Shire, 46, concedes she couldn’t always see a way out. For years, she had worked for a company that built retirement communities. As the recession set in and the housing market dried up, she was laid off in January 2009. Her severance money lasted until July of that year, and then, for the first time in her life, she began drawing unemployment.

“I got my kids living in a middle-class attitude with a mom who’s in a poverty attitude. To not have everything their friends had was hard for them to understand.” – Tammy Shire, on living in poverty in affluent Livingston County.

“By October, I was completely paralyzed,” Shire said. “I hadn’t been making rent payments. I was juggling bills. I was extremely worried and stressed out. You go into survival mode. The weight on my shoulders was unbearable. Your physical health suffers when you’re not mentally well. I was living moment to moment. I cried every day. I was totally overwhelmed and lost in a system I did not understand.”

In 2011, she maxed out her unemployment benefits, and her income dropped to zero. Her landlord tried to evict her and then, with no rent coming in, he lost the house through foreclosure. The bank served her with an eviction notice.

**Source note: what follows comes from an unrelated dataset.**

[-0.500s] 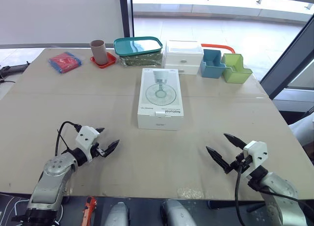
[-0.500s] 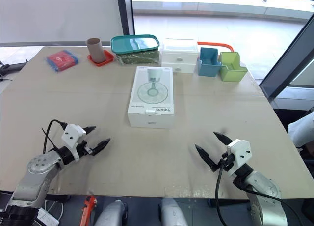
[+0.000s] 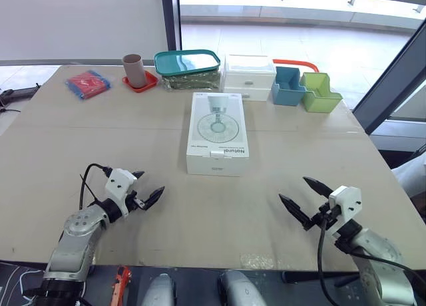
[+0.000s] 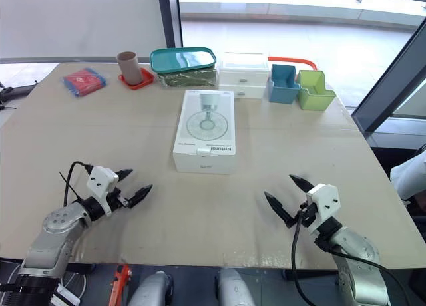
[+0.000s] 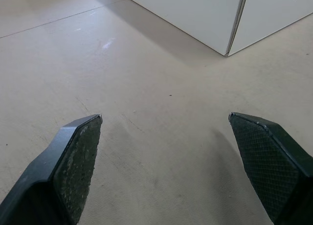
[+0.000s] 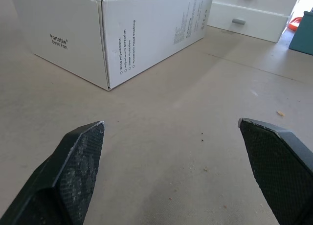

For her three children, then in elementary and high school, the change in status was especially difficult, surrounded as they were by peers with their new clothing, iPads, iPhones and other trappings of middle-class childhood. She tried to shield them, but their behavior and performance in school suffered.

“I got my kids living in a middle-class attitude with a mom who’s in a poverty attitude,” Shire said. “To not have everything their friends had was hard for them to understand.”

Unlike many of the rural poor, Shire finally can see better times in sight. She got help from OLHSA and found a small house to rent in Pinckney. She is engaged now and is sharing expenses with her fiancé, who has a job.

With no job prospect herself, she went back to school and earned a master’s degree in psychology and is studying for her state licensing exam.

“I’ve made it,” Shire said, “and I’m doing OK. She said the last few years have given her a new understanding of what it means to be poor.

“I’m embarrassed to say I blamed it on them,” she said. “I think I was really quick to judge. Your priorities change. I have a new understanding of people in my position and what it’s like to be underprivileged.”